Start at the first line of the material below and retype each line through the one containing "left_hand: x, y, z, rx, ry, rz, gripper", exactly.

.....

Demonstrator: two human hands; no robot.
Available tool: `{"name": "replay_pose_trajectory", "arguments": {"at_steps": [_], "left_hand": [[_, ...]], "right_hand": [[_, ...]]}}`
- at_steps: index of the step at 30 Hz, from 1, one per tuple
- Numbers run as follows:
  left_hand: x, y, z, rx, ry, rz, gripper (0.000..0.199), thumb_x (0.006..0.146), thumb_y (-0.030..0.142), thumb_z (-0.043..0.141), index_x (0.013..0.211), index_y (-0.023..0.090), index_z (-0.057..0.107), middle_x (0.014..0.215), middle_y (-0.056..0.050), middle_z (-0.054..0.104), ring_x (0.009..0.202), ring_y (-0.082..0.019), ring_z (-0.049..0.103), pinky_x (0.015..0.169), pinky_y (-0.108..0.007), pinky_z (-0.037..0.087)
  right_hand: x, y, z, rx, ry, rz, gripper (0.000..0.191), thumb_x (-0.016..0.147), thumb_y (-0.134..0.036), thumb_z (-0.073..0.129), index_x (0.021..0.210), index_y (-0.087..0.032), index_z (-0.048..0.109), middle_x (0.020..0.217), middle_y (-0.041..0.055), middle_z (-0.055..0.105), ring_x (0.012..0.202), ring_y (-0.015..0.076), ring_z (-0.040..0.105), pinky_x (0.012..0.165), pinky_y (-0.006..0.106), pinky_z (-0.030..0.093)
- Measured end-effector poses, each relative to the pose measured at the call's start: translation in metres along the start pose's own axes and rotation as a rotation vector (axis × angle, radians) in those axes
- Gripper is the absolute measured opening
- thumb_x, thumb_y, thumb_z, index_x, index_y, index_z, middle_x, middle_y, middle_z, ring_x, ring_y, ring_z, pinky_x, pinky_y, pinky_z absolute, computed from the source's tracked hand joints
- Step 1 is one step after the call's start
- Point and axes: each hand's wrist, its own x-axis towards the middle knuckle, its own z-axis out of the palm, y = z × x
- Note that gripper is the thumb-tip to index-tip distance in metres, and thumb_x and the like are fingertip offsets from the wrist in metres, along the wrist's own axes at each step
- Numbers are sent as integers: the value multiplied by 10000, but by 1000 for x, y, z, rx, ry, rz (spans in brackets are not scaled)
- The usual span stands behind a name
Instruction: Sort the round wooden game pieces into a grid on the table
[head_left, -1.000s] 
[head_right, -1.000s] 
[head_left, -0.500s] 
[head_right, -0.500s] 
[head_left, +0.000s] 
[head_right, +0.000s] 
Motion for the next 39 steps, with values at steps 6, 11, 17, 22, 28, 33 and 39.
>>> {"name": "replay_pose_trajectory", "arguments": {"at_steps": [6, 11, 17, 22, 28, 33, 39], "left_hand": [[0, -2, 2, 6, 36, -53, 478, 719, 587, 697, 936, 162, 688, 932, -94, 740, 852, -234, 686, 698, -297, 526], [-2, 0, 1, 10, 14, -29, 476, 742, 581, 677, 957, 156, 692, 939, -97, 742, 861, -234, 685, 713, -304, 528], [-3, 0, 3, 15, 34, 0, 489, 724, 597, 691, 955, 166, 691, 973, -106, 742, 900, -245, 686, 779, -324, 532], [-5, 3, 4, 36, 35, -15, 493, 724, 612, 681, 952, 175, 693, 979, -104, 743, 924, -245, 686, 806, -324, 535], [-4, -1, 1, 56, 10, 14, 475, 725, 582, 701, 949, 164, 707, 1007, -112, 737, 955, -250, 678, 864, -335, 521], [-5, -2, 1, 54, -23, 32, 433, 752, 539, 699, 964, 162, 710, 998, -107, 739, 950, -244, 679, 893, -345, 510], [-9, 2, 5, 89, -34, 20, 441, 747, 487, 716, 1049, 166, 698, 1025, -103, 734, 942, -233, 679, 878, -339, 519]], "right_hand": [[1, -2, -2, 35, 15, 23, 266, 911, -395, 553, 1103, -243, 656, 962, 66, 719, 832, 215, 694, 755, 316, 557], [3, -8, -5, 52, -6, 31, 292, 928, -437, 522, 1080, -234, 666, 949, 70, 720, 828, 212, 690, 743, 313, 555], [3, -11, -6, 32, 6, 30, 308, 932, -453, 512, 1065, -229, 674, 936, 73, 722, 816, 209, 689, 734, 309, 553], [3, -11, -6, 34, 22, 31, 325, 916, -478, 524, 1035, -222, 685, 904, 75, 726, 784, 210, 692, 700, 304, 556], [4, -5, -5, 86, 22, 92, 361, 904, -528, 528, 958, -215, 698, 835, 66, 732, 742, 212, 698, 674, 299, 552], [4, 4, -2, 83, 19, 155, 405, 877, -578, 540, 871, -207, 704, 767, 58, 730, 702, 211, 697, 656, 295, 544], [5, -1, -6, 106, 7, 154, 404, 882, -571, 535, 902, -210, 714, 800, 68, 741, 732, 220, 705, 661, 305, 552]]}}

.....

* **FINISHED TASK**:
Demonstrator: two human hands; no robot.
Available tool: `{"name": "replay_pose_trajectory", "arguments": {"at_steps": [_], "left_hand": [[_, ...]], "right_hand": [[_, ...]]}}`
- at_steps: index of the step at 30 Hz, from 1, one per tuple
- Numbers run as follows:
  left_hand: x, y, z, rx, ry, rz, gripper (0.000..0.199), thumb_x (0.006..0.146), thumb_y (-0.030..0.142), thumb_z (-0.043..0.141), index_x (0.013..0.211), index_y (-0.023..0.090), index_z (-0.057..0.107), middle_x (0.014..0.215), middle_y (-0.056..0.050), middle_z (-0.054..0.104), ring_x (0.009..0.202), ring_y (-0.082..0.019), ring_z (-0.049..0.103), pinky_x (0.015..0.169), pinky_y (-0.108..0.007), pinky_z (-0.037..0.087)

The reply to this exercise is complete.